* DATA FOR REVIEW:
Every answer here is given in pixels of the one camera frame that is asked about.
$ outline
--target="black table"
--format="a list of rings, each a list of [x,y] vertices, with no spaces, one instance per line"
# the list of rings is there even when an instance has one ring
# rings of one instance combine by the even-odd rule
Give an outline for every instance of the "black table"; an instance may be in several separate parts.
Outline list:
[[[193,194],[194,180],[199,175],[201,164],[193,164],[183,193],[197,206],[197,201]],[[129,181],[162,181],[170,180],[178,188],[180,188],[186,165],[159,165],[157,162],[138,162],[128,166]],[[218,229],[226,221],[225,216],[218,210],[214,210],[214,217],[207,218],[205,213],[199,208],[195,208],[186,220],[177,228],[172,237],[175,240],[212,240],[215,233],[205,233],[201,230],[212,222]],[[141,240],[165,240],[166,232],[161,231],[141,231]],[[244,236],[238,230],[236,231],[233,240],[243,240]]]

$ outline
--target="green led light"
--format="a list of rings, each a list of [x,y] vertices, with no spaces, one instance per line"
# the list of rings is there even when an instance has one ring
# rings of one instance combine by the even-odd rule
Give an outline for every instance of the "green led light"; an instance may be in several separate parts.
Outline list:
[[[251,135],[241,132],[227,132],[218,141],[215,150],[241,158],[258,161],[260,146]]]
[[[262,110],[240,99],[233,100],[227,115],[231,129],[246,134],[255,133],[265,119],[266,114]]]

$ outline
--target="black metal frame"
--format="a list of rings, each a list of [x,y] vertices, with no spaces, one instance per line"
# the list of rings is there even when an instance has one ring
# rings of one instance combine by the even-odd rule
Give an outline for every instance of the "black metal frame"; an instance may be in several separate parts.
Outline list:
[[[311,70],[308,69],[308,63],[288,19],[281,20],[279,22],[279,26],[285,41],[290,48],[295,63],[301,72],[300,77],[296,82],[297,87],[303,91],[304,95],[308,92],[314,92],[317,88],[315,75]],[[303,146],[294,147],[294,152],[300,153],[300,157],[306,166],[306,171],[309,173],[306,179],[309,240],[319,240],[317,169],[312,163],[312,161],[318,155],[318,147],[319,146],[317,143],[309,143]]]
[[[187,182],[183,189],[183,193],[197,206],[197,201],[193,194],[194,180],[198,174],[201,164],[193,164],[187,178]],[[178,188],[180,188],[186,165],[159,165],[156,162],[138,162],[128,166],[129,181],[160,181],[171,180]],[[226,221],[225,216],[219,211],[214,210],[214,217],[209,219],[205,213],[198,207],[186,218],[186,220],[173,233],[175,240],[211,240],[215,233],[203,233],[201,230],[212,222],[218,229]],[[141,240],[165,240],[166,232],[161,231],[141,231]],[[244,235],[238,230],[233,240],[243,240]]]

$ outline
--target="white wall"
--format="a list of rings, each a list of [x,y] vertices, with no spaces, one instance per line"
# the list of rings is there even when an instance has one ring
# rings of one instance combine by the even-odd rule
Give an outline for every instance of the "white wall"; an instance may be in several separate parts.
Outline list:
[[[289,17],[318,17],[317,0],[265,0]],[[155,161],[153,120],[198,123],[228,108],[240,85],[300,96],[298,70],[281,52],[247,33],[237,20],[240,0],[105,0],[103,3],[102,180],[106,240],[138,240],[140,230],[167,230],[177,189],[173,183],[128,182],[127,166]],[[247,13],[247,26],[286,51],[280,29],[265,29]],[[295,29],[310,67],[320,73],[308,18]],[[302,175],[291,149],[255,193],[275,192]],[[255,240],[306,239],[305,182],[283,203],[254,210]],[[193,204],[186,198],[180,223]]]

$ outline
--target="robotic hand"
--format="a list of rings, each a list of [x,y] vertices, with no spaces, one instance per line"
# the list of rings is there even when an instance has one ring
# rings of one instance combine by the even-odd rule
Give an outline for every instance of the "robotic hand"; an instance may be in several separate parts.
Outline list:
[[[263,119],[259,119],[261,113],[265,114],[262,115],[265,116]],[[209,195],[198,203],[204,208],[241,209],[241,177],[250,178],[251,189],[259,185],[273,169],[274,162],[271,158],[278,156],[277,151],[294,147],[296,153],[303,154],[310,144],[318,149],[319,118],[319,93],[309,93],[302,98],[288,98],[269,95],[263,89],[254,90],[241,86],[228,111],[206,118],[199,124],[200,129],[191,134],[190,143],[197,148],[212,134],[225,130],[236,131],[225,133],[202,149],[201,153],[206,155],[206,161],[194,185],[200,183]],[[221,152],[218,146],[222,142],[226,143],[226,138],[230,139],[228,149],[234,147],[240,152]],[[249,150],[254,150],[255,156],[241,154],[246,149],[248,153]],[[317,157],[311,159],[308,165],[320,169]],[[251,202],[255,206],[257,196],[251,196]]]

* EXERCISE DETAILS:
Transcribe all of the material above with complete accuracy.

* RESULT OF THE TASK:
Every answer here is given in pixels of the one camera frame that is asked about.
$ outline
--target="black table"
--format="a list of rings, each a list of [x,y] vertices, with no spaces, one instance per line"
# the list of rings is there even when an instance has one ring
# rings of one instance combine by the even-odd rule
Give an outline for every instance of the "black table"; an instance may be in several separate parts.
Outline list:
[[[193,194],[194,180],[199,175],[201,164],[193,164],[183,193],[197,206],[197,201]],[[129,181],[162,181],[170,180],[178,188],[180,188],[186,165],[159,165],[157,162],[138,162],[128,166]],[[218,229],[226,221],[225,216],[218,210],[214,210],[214,217],[207,218],[205,213],[199,208],[195,208],[186,220],[177,228],[172,237],[175,240],[212,240],[215,233],[205,233],[201,230],[212,222]],[[141,240],[165,240],[166,232],[161,231],[141,231]],[[244,236],[238,230],[236,231],[233,240],[243,240]]]

$ outline
--target="green led light"
--format="a list of rings, each a list of [x,y] vertices, with no spaces, one instance per line"
# the list of rings is there even when an instance has one ring
# rings of one instance combine by the even-odd rule
Give an outline for every instance of the "green led light"; an instance may be in several separate parts.
Outline list:
[[[251,135],[241,132],[227,132],[218,141],[215,150],[241,158],[258,161],[260,146]]]
[[[262,110],[240,99],[233,100],[227,115],[231,129],[246,134],[255,133],[265,119],[266,114]]]

$ outline
--target="black metal frame"
--format="a list of rings, each a list of [x,y] vertices, with no spaces, one instance per line"
# the list of rings is there even when an instance has one ring
# rings of one instance combine by the even-odd rule
Give an outline for every instance of the "black metal frame"; an instance may be in several separate parts.
Outline list:
[[[311,70],[308,69],[308,63],[288,19],[281,20],[279,22],[279,26],[285,41],[290,48],[295,63],[301,72],[300,77],[296,82],[297,87],[303,91],[304,95],[308,92],[314,92],[317,88],[315,75]],[[303,146],[294,147],[294,152],[300,153],[300,157],[306,166],[306,171],[309,173],[306,179],[309,240],[319,240],[317,169],[312,163],[312,161],[318,155],[318,147],[319,146],[317,143],[309,143]]]
[[[187,182],[183,189],[183,193],[197,206],[197,201],[193,194],[194,180],[198,174],[201,164],[193,164],[187,178]],[[178,188],[180,188],[186,165],[159,165],[156,162],[138,162],[128,166],[129,181],[160,181],[171,180]],[[226,221],[225,216],[219,211],[214,210],[214,217],[209,219],[205,213],[198,207],[186,218],[186,220],[173,233],[175,240],[211,240],[215,233],[203,233],[201,230],[212,222],[218,229]],[[141,240],[165,240],[166,232],[161,231],[141,231]],[[244,235],[238,230],[233,240],[243,240]]]

$ outline
--target="white wall"
--format="a list of rings, each a list of [x,y] vertices, with no spaces, one instance per line"
# the list of rings is there even when an instance has one ring
# rings of one instance combine by the even-odd rule
Give an outline for every instance of the "white wall"; an instance may be in several separate parts.
Outline list:
[[[289,17],[318,17],[317,0],[265,0]],[[155,161],[153,120],[198,123],[228,108],[240,85],[300,96],[298,70],[281,52],[247,33],[237,20],[240,0],[105,0],[103,3],[102,180],[106,240],[138,240],[140,230],[167,230],[177,189],[173,183],[128,182],[127,166]],[[247,13],[247,26],[286,51],[280,29],[265,29]],[[295,29],[310,67],[320,73],[308,18]],[[302,175],[291,149],[255,193],[275,192]],[[255,240],[306,239],[305,182],[283,203],[254,210]],[[193,204],[186,198],[180,223]]]

$ outline
--target="robotic hand"
--format="a list of rings, each a list of [x,y] vertices, with no spaces, one instance per line"
# the list of rings is there even when an instance has one ring
# rings of one instance combine by the even-odd rule
Give an outline for every instance of the "robotic hand"; an instance may be in several separate parts.
Outline list:
[[[263,119],[259,119],[261,113],[265,114],[262,115],[265,116]],[[209,195],[198,203],[204,208],[241,209],[241,177],[250,178],[251,189],[259,185],[273,169],[274,162],[271,158],[278,156],[277,151],[294,147],[296,153],[303,154],[310,144],[318,149],[319,118],[319,93],[309,93],[302,98],[288,98],[269,95],[263,89],[254,90],[241,86],[228,111],[206,118],[199,124],[200,129],[191,134],[190,143],[197,148],[212,134],[225,130],[236,131],[225,133],[202,149],[201,153],[206,155],[206,161],[194,185],[200,183]],[[221,152],[218,146],[222,142],[226,143],[226,138],[230,139],[228,149],[234,147],[240,152]],[[249,150],[254,150],[255,156],[241,154],[246,149],[248,153]],[[317,157],[311,159],[308,165],[320,169]],[[251,202],[255,206],[257,196],[251,196]]]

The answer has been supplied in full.